An example of DER encoding is as follows:
- DER encoding of r:
02 <length_of_r> <r> - DER encoding of s:
02 <length_of_s> <s> - SEQUENCE encoding:
30 <length_of_sequence> <r_encoding> <s_encoding>
Signature Hash Type
The Signature Hash Type specifies the parts of the transaction to which the signature applies and influences the signature verification process. Common signature hash types in Bitcoin include:
- SIGHASH_ALL (0x01): Signs the entire transaction, including all inputs and outputs. This is the most common signature hash type, ensuring the integrity of the transaction.
- SIGHASH_NONE (0x02): Signs only the inputs, allowing outputs to be specified by other parts. Suitable for scenarios requiring flexible output adjustments.
- SIGHASH_SINGLE (0x03): Signs a specific input and its corresponding output, allowing other outputs to change. Suitable for specifying a particular output.
For the Bitcoin Cash (BCH) network, signature hash types are extended with the SIGHASH_FORKID prefix to differentiate from the Bitcoin network. Refer to the table below for details:
| Flag | Value including SIGHASH_FORKID | HEX / BINARY | Value excluding SIGHASH_FORKID | HEX / BINARY | Functional Meaning |
|---|---|---|---|---|---|
| SIGHASH_ALL | 0x41 | 0100 0001 | 0x01 | 0000 0001 | Sign all inputs and outputs |
| SIGHASH_NONE | 0x42 | 0100 0010 | 0x02 | 0000 0010 | Sign all inputs and no output |
| SIGHASH_SINGLE | 0x43 | 0100 0011 | 0x03 | 0000 0011 | Sign all inputs and the output with the same index |
| SIGHASH_ALL | ANYONECANPAY | 0xC1 | 1100 0001 | 0x81 | 1000 0001 |
| SIGHASH_NONE | ANYONECANPAY | 0xC2 | 1100 0010 | 0x82 | 1000 0010 |
| SIGHASH_SINGLE | ANYONECANPAY | 0xC3 | 1100 0011 | 0x83 | 1000 0011 |
Example of the Signature Process
Suppose there is a Bitcoin transaction that needs to be signed, and the SIGHASH_ALL type is chosen. The steps for signing are as follows:
- Generate Transaction Hash: Hash the transaction data.

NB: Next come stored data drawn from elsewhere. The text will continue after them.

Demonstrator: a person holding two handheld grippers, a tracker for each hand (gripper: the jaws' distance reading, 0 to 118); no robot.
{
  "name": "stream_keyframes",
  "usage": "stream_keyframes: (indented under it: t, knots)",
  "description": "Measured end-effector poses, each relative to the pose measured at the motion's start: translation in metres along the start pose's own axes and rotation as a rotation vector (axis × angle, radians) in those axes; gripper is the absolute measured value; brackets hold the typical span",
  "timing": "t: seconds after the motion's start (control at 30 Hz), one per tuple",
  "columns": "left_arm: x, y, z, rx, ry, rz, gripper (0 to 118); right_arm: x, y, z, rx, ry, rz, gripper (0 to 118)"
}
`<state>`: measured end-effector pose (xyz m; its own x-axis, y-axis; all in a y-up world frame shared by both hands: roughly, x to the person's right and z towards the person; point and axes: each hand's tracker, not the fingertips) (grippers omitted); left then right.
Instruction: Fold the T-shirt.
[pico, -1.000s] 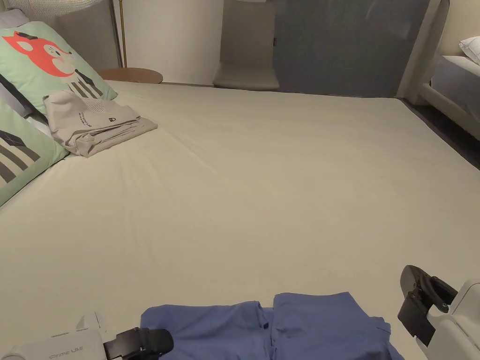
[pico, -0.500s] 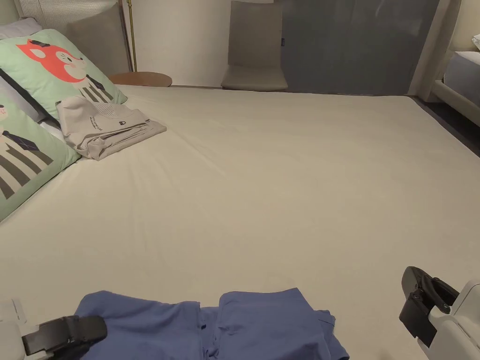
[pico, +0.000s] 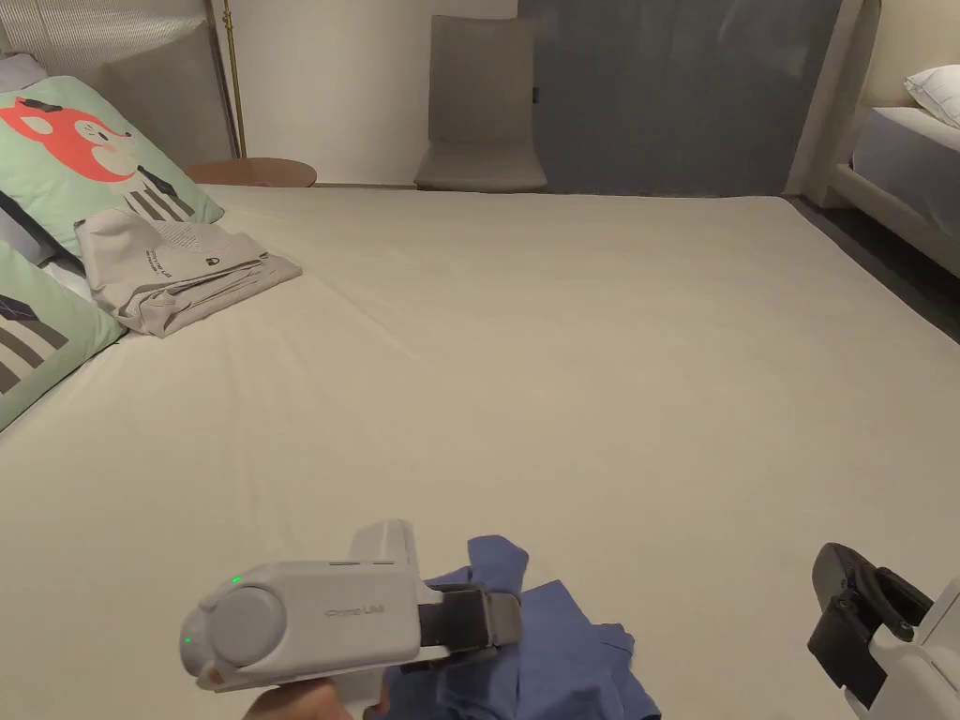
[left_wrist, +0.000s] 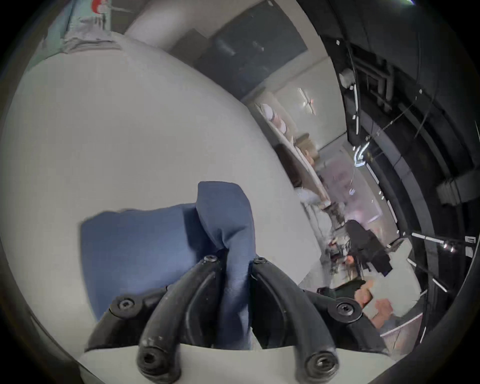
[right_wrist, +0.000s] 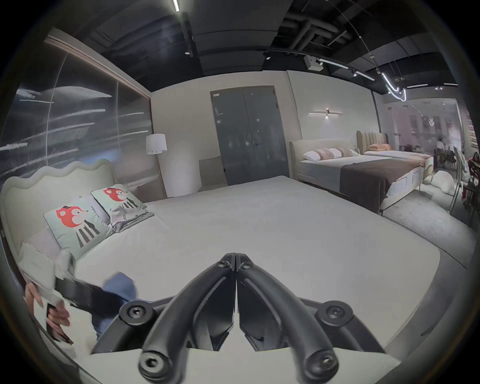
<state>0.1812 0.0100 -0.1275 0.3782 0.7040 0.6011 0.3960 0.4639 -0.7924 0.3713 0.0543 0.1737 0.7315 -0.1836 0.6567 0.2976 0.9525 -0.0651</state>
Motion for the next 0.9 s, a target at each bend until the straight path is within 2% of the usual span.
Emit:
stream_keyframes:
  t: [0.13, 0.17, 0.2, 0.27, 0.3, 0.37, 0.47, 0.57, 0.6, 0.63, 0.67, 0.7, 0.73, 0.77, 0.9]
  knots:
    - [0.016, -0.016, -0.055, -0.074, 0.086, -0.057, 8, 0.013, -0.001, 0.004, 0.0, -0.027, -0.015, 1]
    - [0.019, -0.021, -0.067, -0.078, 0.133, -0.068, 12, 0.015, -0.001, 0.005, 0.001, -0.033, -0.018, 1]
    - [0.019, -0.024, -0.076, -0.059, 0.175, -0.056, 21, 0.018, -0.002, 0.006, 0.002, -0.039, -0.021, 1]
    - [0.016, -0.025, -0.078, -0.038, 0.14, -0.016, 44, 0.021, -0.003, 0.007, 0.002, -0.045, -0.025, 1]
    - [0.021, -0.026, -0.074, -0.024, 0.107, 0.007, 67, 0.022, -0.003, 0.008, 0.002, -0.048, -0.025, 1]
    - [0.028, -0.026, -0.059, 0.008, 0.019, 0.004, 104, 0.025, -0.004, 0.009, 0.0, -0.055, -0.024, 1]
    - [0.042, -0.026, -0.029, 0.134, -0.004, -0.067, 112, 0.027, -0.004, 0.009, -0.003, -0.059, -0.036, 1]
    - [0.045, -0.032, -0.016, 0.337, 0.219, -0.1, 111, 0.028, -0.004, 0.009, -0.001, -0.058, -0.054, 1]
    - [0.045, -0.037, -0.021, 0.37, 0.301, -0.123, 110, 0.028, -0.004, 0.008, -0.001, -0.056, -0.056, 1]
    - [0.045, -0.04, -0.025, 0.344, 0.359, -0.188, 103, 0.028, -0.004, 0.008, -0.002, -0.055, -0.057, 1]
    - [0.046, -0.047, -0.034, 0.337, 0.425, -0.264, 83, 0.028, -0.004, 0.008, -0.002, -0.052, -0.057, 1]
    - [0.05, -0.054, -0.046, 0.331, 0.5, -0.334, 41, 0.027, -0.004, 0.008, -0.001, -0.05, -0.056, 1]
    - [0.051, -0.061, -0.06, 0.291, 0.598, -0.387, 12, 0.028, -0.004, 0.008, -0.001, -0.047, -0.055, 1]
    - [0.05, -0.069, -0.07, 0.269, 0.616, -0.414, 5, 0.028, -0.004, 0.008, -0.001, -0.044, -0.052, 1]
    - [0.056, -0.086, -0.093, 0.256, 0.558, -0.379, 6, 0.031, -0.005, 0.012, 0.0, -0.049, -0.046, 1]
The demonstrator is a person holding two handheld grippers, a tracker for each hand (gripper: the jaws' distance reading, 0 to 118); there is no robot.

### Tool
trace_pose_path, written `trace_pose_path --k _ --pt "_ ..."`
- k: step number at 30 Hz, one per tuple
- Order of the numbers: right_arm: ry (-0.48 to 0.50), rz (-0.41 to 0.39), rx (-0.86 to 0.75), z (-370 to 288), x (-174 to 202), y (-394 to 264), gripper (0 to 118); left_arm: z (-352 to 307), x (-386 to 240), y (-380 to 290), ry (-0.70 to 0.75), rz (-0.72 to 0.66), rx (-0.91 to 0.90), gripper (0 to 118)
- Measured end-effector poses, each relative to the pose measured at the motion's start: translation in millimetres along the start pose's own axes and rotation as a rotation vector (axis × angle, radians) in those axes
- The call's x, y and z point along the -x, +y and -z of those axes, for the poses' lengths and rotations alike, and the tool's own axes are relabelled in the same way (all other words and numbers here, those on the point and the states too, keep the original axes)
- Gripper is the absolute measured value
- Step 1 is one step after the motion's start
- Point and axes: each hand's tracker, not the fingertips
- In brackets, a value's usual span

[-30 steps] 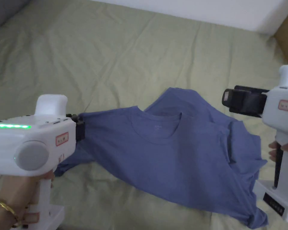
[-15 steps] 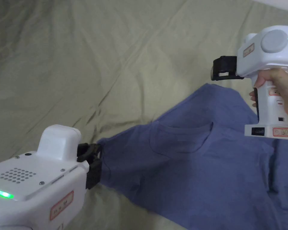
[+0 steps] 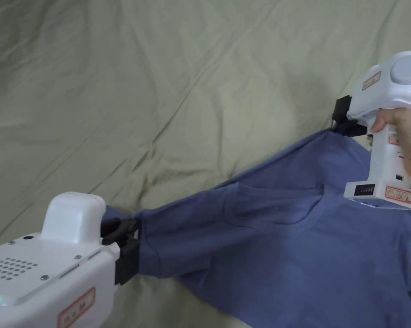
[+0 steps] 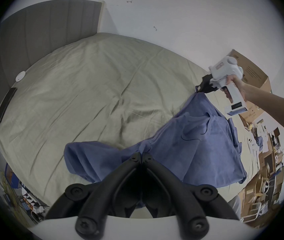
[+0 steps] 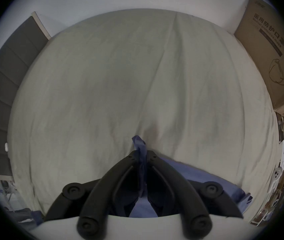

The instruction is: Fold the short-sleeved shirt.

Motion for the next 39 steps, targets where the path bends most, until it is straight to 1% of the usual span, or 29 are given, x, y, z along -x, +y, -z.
trace_pose_path --k 3,5,7,9,12,13,17,18,20,22,24,26,29,31,34,38,39 --pt "0.047 0.023 -0.098 -56.4 -10.3 -13.2 7 -25.0 -2.2 3.2 -0.016 -0.004 -0.064 0" --pt "0.088 0.038 -0.157 -106.4 -24.2 -23.6 7 -37.3 -2.6 10.8 -0.031 0.003 -0.100 0" --pt "0.103 0.045 -0.230 -160.9 -39.9 -33.7 7 -52.4 -4.2 21.1 -0.036 0.009 -0.165 0" --pt "0.098 0.049 -0.304 -218.6 -56.8 -49.1 7 -72.0 -7.4 32.6 -0.053 0.010 -0.233 0" --pt "0.070 0.050 -0.443 -308.7 -82.4 -79.9 7 -107.1 -15.1 54.1 -0.119 0.019 -0.354 0" --pt "0.069 0.063 -0.497 -339.8 -91.9 -92.9 7 -119.5 -19.1 61.8 -0.133 0.022 -0.401 0" --pt "0.096 0.163 -0.682 -449.2 -122.7 -144.7 7 -169.0 -33.0 95.9 -0.237 0.010 -0.561 0" --pt "0.093 0.172 -0.716 -469.9 -127.1 -156.6 7 -179.7 -35.7 104.1 -0.262 0.010 -0.589 0" --pt "0.046 0.166 -0.806 -514.9 -134.3 -184.4 7 -206.7 -42.4 122.7 -0.316 0.020 -0.656 0" --pt "0.016 0.175 -0.866 -548.7 -137.9 -206.5 7 -230.8 -49.1 138.4 -0.356 0.061 -0.713 0" --pt "0.024 0.188 -0.921 -578.4 -142.5 -224.6 7 -255.4 -56.2 154.1 -0.364 0.103 -0.760 0" --pt "0.018 0.203 -0.988 -610.8 -145.6 -244.0 7 -276.6 -56.8 172.7 -0.412 0.107 -0.779 0" --pt "0.001 0.225 -1.057 -641.1 -145.9 -261.3 7 -300.3 -56.5 187.0 -0.434 0.120 -0.787 0" --pt "0.016 0.248 -1.080 -655.0 -144.0 -270.1 7 -309.6 -51.8 196.2 -0.473 0.119 -0.777 0" --pt "0.040 0.251 -1.095 -668.7 -141.9 -279.2 7 -319.4 -48.9 203.3 -0.488 0.112 -0.758 0" --pt "-0.002 0.211 -1.120 -673.0 -130.1 -283.7 7 -323.0 -44.0 213.4 -0.506 0.090 -0.713 0" --pt "0.000 0.204 -1.117 -671.9 -127.9 -283.4 7 -322.8 -41.4 216.9 -0.511 0.080 -0.701 0"
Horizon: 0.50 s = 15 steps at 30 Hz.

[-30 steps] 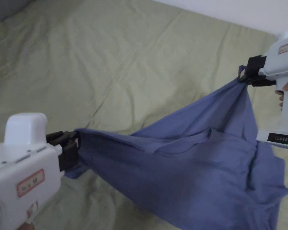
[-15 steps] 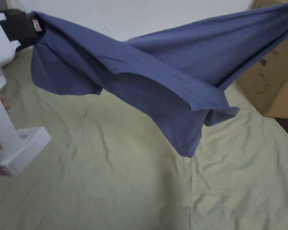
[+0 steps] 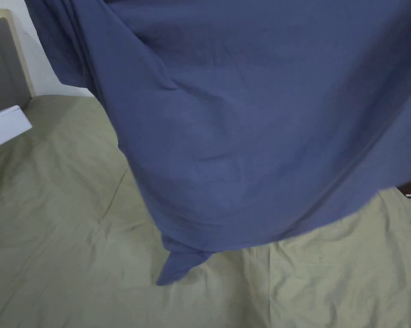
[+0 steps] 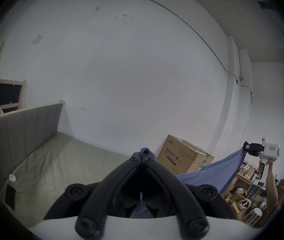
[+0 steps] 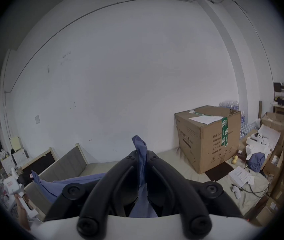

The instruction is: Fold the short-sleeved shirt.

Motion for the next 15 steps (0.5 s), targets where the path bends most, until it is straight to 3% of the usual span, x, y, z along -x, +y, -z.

- Select Signature Hash Type: Add the SIGHASH_ALL flag.
- Generate Signature: Use the private key to sign the transaction hash, resulting in a DER-encoded signature.
- Append Signature Hash Type: Append the SIGHASH_ALL flag to the signature.
Summary
Bitcoin's signature mechanism ensures the security and integrity of transactions through the ECDSA algorithm. The process of creating a signature involves generating a private key, generating a public key, calculating the transaction hash, and generating the signature. DER encoding standardizes the representation of signatures, ensuring their consistency. Different Signature Hash Types provide flexible signature verification methods, catering to various transaction needs. Understanding Bitcoin's signature mechanism helps to deeply understand the security and technical details of Bitcoin transactions.